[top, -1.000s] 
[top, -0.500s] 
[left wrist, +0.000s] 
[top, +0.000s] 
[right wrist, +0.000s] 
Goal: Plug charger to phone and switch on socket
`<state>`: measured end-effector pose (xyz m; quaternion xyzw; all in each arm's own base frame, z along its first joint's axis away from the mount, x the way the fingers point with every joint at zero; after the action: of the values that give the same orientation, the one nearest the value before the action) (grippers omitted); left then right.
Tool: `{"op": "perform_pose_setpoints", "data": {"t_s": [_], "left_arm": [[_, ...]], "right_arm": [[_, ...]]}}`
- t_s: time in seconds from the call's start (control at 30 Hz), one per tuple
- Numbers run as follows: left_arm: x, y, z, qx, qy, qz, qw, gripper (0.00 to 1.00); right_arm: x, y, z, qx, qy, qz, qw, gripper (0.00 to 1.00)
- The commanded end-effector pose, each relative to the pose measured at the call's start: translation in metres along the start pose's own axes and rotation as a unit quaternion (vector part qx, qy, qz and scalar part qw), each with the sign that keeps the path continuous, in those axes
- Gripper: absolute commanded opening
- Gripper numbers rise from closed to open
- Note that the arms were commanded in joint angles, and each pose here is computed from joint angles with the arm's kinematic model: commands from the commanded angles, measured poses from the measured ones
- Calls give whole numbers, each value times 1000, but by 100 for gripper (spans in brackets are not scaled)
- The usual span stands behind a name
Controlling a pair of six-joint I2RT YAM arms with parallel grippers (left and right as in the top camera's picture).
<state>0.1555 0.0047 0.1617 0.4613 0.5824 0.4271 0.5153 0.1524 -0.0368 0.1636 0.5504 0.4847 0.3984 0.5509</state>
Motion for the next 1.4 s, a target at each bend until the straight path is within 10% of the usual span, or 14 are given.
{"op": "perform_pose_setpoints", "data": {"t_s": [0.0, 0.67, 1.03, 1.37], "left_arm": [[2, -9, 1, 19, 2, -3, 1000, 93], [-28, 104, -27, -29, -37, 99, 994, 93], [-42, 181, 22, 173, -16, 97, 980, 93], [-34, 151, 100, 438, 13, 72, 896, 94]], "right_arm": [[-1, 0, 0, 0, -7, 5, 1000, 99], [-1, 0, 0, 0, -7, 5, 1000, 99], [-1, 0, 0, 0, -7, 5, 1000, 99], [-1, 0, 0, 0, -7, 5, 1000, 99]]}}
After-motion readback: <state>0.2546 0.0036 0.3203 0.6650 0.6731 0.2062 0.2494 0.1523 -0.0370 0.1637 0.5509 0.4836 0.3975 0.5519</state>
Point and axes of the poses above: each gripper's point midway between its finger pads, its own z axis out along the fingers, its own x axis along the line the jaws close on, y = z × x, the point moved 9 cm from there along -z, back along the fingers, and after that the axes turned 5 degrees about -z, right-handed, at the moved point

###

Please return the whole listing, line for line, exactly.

▸ **SOLUTION TO THE EXERCISE**
[top, -1.000s] 
[top, -0.500s] 
[left wrist, +0.000s] 
[top, +0.000s] 
[right wrist, +0.000s] 
Goal: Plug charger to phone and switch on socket
`<state>`: measured end-effector pose (xyz m; quaternion xyzw; all in each arm's own base frame, z along its first joint's axis away from the mount, x the way the fingers point with every joint at zero; after the action: of the values that give the same orientation, the one nearest the value before the action) (grippers omitted); left then right.
Tool: `{"op": "perform_pose_setpoints", "data": {"t_s": [_], "left_arm": [[_, ...]], "right_arm": [[_, ...]]}}`
- t_s: time in seconds from the call's start (control at 30 Hz), one per tuple
- Numbers run as follows: left_arm: x, y, z, qx, qy, qz, qw, gripper (0.00 to 1.00); right_arm: x, y, z, qx, qy, qz, qw, gripper (0.00 to 1.00)
- The commanded end-effector pose, each relative to the pose measured at the call's start: translation in metres along the start pose's own axes and rotation as a unit quaternion (vector part qx, qy, qz and scalar part qw), each with the sign that keeps the path continuous, in those axes
- Gripper: absolute commanded opening
- Gripper numbers rise from closed to open
- Note that the arms were commanded in joint angles, and each pose here is computed from joint angles with the arm's kinematic model: commands from the commanded angles, measured poses from the measured ones
- Calls give whole numbers, each value times 1000, but by 100 for gripper (spans in brackets are not scaled)
- The usual span stands behind a name
Controlling a pair of six-joint I2RT YAM arms with parallel grippers (left and right as in the top camera's picture).
<state>0.1555 0.0047 0.1617 0.4613 0.5824 0.4271 0.5153 0.1524 -0.0368 0.1636 0.5504 0.4847 0.3984 0.5509</state>
Motion for the next 1.4 s, a target at each bend until the straight path is within 10% of the usual span, or 14 are given.
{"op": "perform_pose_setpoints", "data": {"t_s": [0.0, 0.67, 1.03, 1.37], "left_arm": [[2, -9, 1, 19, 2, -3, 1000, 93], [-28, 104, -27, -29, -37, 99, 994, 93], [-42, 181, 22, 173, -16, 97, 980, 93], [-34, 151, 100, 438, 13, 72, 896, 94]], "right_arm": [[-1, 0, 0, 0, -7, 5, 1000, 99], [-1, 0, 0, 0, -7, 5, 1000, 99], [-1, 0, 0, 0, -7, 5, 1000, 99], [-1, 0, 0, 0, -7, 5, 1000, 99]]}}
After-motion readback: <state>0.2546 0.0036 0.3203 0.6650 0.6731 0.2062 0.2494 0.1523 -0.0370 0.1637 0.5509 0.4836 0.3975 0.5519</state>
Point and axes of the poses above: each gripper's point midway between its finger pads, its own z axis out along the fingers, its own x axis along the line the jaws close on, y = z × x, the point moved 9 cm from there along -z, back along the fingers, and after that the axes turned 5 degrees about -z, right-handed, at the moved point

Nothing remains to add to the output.